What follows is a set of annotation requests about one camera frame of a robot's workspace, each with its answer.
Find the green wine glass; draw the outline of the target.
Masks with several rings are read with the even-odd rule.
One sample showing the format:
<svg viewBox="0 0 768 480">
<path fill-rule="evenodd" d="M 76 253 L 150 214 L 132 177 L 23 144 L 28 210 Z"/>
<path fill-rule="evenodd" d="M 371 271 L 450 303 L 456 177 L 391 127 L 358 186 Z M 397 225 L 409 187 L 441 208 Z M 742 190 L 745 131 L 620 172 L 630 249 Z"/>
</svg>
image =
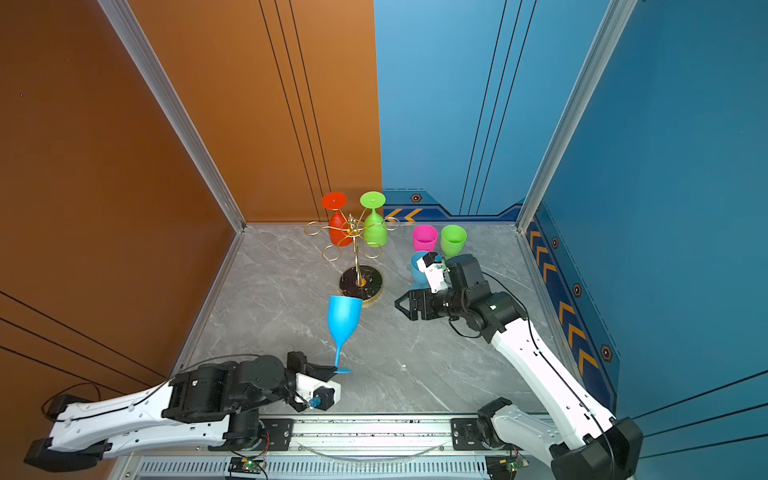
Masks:
<svg viewBox="0 0 768 480">
<path fill-rule="evenodd" d="M 459 225 L 446 225 L 440 233 L 440 244 L 445 259 L 459 255 L 466 243 L 467 232 Z"/>
<path fill-rule="evenodd" d="M 360 197 L 365 213 L 363 238 L 370 247 L 383 247 L 388 241 L 385 220 L 378 213 L 385 202 L 386 197 L 379 191 L 369 191 Z"/>
</svg>

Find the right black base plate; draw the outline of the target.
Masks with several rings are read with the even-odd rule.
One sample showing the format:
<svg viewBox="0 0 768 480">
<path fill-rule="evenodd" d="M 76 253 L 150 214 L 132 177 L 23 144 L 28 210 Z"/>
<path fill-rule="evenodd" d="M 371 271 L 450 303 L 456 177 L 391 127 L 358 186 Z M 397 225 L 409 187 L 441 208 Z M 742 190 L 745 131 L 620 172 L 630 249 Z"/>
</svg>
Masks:
<svg viewBox="0 0 768 480">
<path fill-rule="evenodd" d="M 459 417 L 450 420 L 453 448 L 456 451 L 500 451 L 519 449 L 517 445 L 501 440 L 491 422 L 478 417 Z"/>
</svg>

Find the right aluminium corner post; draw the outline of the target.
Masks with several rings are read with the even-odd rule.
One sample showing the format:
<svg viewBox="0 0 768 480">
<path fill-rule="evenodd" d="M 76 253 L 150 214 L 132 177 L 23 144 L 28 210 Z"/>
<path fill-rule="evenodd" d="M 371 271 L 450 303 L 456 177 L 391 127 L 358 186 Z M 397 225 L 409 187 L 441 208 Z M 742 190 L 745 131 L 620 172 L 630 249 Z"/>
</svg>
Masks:
<svg viewBox="0 0 768 480">
<path fill-rule="evenodd" d="M 522 205 L 516 222 L 520 234 L 532 222 L 637 3 L 609 2 Z"/>
</svg>

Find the gold wine glass rack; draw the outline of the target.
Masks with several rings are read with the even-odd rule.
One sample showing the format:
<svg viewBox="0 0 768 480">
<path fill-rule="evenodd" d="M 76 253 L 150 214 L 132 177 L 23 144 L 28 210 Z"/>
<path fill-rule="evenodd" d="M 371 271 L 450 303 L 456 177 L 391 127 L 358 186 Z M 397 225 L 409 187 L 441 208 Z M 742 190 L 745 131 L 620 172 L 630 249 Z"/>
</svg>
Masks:
<svg viewBox="0 0 768 480">
<path fill-rule="evenodd" d="M 376 260 L 383 253 L 383 246 L 374 243 L 372 246 L 364 238 L 368 227 L 365 225 L 367 216 L 362 213 L 358 217 L 350 214 L 344 217 L 343 227 L 333 227 L 328 222 L 310 221 L 304 226 L 304 233 L 308 236 L 317 236 L 325 230 L 339 231 L 345 238 L 352 240 L 354 264 L 341 273 L 339 278 L 339 292 L 346 297 L 358 298 L 367 307 L 376 301 L 383 291 L 383 275 L 374 266 L 365 265 L 360 256 L 365 259 Z"/>
</svg>

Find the magenta wine glass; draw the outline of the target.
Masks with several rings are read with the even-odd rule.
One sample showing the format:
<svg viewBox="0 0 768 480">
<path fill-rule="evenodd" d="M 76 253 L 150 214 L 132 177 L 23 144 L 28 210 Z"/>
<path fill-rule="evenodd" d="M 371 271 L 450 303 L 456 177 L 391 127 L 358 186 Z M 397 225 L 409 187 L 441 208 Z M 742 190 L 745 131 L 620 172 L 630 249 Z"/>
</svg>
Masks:
<svg viewBox="0 0 768 480">
<path fill-rule="evenodd" d="M 438 239 L 439 232 L 431 225 L 419 225 L 412 232 L 412 244 L 415 251 L 435 251 Z"/>
</svg>

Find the green circuit board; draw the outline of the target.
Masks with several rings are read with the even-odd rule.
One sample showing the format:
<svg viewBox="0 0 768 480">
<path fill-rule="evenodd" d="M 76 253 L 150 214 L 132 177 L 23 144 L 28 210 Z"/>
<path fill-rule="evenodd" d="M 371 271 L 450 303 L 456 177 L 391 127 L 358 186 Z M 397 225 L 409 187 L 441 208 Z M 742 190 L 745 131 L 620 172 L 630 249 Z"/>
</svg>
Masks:
<svg viewBox="0 0 768 480">
<path fill-rule="evenodd" d="M 485 462 L 490 480 L 514 480 L 521 469 L 530 466 L 524 457 L 486 456 Z"/>
<path fill-rule="evenodd" d="M 269 475 L 263 461 L 255 457 L 232 456 L 226 473 L 227 479 L 264 479 Z"/>
</svg>

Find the right green circuit board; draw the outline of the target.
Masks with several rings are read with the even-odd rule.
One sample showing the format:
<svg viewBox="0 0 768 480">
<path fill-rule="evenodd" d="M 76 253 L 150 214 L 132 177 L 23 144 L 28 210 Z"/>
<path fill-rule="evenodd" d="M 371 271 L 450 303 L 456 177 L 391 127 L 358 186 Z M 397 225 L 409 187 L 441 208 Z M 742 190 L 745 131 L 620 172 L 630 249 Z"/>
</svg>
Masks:
<svg viewBox="0 0 768 480">
<path fill-rule="evenodd" d="M 524 457 L 486 456 L 485 462 L 490 480 L 514 480 L 521 469 L 530 466 Z"/>
</svg>

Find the left aluminium corner post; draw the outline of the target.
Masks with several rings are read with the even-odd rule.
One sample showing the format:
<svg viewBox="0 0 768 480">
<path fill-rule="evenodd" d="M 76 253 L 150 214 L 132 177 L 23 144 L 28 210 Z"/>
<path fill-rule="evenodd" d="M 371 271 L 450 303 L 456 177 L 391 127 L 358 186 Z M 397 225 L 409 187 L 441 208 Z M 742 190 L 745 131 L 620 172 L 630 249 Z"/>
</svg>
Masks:
<svg viewBox="0 0 768 480">
<path fill-rule="evenodd" d="M 124 0 L 98 4 L 233 230 L 242 233 L 247 225 L 244 215 L 131 6 Z"/>
</svg>

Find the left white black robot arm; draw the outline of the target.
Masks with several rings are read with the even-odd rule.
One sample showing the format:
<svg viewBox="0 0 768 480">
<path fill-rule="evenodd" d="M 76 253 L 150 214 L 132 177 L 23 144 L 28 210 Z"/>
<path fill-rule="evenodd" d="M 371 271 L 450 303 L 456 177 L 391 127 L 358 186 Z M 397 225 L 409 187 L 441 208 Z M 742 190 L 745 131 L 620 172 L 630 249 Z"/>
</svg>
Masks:
<svg viewBox="0 0 768 480">
<path fill-rule="evenodd" d="M 260 410 L 283 402 L 297 412 L 326 411 L 341 397 L 340 369 L 308 361 L 230 354 L 190 365 L 157 386 L 88 402 L 60 393 L 46 412 L 47 437 L 31 443 L 24 462 L 43 471 L 75 472 L 129 452 L 173 446 L 211 451 L 264 448 L 271 435 Z"/>
</svg>

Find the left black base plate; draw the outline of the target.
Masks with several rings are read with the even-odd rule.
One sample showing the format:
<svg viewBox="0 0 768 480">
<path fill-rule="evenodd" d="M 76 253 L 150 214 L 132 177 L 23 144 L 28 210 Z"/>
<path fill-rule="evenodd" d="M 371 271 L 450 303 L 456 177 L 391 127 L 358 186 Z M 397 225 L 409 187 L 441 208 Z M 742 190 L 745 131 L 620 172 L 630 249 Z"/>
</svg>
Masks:
<svg viewBox="0 0 768 480">
<path fill-rule="evenodd" d="M 224 434 L 224 443 L 209 446 L 211 452 L 261 454 L 289 449 L 294 421 L 288 418 L 259 418 L 252 425 L 236 423 Z"/>
</svg>

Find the blue wine glass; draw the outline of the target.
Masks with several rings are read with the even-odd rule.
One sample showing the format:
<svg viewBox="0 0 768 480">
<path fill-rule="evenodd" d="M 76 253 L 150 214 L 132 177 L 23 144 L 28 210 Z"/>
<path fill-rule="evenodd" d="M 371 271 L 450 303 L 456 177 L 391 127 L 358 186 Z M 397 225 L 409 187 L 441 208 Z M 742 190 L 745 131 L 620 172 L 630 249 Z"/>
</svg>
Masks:
<svg viewBox="0 0 768 480">
<path fill-rule="evenodd" d="M 426 275 L 420 271 L 418 262 L 427 254 L 427 251 L 416 251 L 410 257 L 410 271 L 416 289 L 427 288 L 428 281 Z"/>
<path fill-rule="evenodd" d="M 331 296 L 327 310 L 327 325 L 336 346 L 334 366 L 338 374 L 348 374 L 350 369 L 340 366 L 343 345 L 356 331 L 363 308 L 363 301 L 348 296 Z"/>
</svg>

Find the red wine glass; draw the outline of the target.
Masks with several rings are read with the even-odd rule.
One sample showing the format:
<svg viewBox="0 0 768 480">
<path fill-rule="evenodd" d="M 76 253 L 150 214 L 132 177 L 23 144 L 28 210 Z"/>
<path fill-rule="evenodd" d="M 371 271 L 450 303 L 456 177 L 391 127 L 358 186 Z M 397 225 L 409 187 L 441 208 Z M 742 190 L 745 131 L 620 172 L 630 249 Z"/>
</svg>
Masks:
<svg viewBox="0 0 768 480">
<path fill-rule="evenodd" d="M 346 217 L 342 213 L 346 203 L 347 198 L 341 192 L 330 192 L 322 198 L 322 206 L 332 212 L 328 222 L 329 237 L 331 243 L 338 247 L 346 247 L 353 243 L 353 239 L 348 235 Z"/>
</svg>

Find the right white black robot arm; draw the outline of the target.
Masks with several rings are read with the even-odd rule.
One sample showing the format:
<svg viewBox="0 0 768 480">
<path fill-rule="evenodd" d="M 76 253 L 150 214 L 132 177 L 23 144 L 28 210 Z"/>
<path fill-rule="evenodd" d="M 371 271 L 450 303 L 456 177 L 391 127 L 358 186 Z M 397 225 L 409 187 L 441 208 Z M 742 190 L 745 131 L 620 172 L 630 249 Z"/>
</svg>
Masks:
<svg viewBox="0 0 768 480">
<path fill-rule="evenodd" d="M 463 319 L 516 369 L 544 406 L 543 421 L 499 398 L 478 412 L 477 428 L 492 449 L 514 446 L 547 464 L 557 479 L 632 479 L 644 435 L 594 398 L 542 340 L 523 303 L 493 292 L 478 260 L 423 254 L 427 286 L 396 299 L 408 319 Z"/>
</svg>

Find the left green circuit board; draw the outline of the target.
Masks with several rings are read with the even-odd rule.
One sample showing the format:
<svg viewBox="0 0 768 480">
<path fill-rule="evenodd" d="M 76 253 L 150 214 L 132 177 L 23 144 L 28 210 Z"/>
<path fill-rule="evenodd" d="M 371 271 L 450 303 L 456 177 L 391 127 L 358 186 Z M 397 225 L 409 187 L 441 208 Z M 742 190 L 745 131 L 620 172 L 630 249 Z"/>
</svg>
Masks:
<svg viewBox="0 0 768 480">
<path fill-rule="evenodd" d="M 263 461 L 255 457 L 232 456 L 226 473 L 227 479 L 264 479 L 269 475 Z"/>
</svg>

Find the aluminium front rail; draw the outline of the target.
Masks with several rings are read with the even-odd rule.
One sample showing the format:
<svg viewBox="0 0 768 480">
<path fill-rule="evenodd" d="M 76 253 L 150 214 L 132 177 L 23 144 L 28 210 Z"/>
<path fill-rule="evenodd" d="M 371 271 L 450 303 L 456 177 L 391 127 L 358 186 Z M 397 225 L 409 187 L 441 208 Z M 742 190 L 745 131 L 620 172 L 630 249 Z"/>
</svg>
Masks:
<svg viewBox="0 0 768 480">
<path fill-rule="evenodd" d="M 263 461 L 268 479 L 489 479 L 486 456 L 524 457 L 516 478 L 554 479 L 550 467 L 518 449 L 456 451 L 450 420 L 460 414 L 303 415 L 289 449 L 243 454 L 202 446 L 168 447 L 120 458 L 113 479 L 227 479 L 232 456 Z"/>
</svg>

● ● ● ●

EXERCISE DETAILS: Report the number of lines in the entries that hold the word "glass". Nothing else is wanted.

ANSWER SECTION: 5